The Executive Board of the International Monetary Fund (IMF) completed the Third Review of Georgia’s performance under the three-year extended arrangement under the Extended Fund Facility (EFF) on a lapse of time basis.
The completion of the review will release SDR 30 million (about $41.6 million), bringing total disbursements under the arrangement to SDR 120 million (about $166.3 million).The extended arrangement for SDR 210.4 million (about $291.5 million or 100 percent of quota) was approved by the Executive Board on April 12, 2017.
Program implementation through end-June 2018 was satisfactory. All end-June 2018 performance criteria were met—some with significant margin. All structural benchmark but one were observed, and the missed one was completed with a two-week delay.
Georgia’s economic performance remains strong, but downside risks to the outlook have increased. Inflation has stayed below the 3-percent inflation target in 2018, and the external position has strengthened.

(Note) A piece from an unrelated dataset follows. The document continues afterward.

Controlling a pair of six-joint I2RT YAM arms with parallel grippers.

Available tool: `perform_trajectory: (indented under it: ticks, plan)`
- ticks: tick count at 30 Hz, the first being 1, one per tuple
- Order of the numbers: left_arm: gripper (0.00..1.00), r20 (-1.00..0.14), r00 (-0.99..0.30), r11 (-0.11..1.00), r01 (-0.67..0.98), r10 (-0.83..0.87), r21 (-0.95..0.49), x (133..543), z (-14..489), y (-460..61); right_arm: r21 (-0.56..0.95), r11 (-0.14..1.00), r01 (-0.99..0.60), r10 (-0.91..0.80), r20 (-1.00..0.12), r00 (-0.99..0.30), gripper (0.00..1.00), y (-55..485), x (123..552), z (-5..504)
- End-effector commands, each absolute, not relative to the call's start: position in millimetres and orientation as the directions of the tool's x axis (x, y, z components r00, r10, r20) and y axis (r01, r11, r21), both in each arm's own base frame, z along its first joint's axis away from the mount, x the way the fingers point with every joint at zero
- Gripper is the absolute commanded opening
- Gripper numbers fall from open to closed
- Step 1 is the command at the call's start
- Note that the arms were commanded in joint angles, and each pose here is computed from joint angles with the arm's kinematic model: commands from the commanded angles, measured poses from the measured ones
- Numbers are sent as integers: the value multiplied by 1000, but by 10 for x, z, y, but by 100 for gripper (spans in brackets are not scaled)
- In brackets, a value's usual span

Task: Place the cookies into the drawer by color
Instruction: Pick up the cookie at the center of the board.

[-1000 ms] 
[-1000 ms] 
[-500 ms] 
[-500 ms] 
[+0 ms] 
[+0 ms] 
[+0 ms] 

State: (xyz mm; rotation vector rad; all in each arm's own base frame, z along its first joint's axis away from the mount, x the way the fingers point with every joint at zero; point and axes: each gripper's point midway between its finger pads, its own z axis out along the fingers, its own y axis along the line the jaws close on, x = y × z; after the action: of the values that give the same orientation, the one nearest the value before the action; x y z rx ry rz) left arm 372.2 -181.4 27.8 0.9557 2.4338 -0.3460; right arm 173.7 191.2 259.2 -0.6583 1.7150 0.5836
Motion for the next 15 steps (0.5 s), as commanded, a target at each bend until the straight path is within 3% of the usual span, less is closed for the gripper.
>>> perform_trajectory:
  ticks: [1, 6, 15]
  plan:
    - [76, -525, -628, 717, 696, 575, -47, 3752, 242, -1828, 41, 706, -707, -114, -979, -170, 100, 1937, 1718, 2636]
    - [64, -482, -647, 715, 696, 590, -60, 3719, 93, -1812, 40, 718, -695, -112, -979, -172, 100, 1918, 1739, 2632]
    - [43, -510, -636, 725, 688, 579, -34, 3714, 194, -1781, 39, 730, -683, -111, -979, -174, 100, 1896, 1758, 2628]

Higher revenues and lower investment resulted in a fiscal surplus through September 2018. Against the background of high credit growth, the authorities introduced regulations to limit household over-indebtedness. The banking sector remains well capitalized, liquid, and profitable, but dollarization remains high. Despite the positive outturns, the authorities need to remain vigilant to a deteriorating external outlook and to sustain reform efforts to promote more inclusive growth.
The agreed 2019 deficit appropriately targets a broadly neutral fiscal stance, while allowing for accelerating capital and social spending. Medium-term fiscal commitments, including those related to a comprehensive education reform, should be consistent with fiscal sustainability and supported by institutional fiscal reforms.

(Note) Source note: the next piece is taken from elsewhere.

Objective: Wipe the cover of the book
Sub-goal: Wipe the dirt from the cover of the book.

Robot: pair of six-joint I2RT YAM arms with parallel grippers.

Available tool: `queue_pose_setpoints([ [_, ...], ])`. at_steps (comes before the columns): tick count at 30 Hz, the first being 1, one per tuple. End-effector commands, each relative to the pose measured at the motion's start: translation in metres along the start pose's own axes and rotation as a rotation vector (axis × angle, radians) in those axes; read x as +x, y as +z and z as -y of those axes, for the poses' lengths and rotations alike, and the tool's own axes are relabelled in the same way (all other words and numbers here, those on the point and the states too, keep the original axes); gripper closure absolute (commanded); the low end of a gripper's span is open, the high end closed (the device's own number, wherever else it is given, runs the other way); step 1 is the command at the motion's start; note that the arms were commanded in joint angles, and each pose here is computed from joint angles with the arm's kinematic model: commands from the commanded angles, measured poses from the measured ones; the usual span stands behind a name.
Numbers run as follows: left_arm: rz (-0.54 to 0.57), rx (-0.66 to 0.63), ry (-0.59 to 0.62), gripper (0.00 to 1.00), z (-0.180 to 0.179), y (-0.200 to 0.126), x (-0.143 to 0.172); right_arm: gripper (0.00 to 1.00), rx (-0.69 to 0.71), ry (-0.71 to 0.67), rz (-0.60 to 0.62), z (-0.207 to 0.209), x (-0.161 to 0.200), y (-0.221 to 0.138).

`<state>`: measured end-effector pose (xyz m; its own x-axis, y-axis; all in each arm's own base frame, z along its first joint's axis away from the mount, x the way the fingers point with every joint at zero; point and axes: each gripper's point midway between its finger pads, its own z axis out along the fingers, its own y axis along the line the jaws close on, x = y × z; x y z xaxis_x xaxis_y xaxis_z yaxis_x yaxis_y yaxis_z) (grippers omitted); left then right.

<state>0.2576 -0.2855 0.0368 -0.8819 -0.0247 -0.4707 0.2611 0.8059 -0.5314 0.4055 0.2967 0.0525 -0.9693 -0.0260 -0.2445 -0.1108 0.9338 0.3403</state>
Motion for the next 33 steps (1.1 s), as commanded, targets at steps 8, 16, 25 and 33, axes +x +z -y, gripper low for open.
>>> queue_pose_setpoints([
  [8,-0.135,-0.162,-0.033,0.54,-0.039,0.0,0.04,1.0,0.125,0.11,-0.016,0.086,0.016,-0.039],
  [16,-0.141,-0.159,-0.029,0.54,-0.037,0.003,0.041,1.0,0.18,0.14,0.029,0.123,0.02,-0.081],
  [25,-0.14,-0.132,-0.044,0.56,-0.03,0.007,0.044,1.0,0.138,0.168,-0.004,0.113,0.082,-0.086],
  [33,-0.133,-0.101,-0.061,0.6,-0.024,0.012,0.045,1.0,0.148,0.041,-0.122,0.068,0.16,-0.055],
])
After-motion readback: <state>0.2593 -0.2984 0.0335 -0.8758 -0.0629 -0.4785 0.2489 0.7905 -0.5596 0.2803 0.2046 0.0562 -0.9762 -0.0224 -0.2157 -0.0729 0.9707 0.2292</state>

The inflation-targeting framework, combined with the floating exchange rate regime, continues to serve Georgia well. The current monetary policy stance remains appropriate. Efforts to build international reserves need to be stepped up given heightened external uncertainty and Georgia’s vulnerability to external shocks. Regulations to increase financial resilience are welcome but its impact on credit growth needs to be closely monitored.
Persevering with structural reforms is key to achieving higher and more inclusive growth. Priorities include adopting a new corporate insolvency law and a well-designed and comprehensive education reform.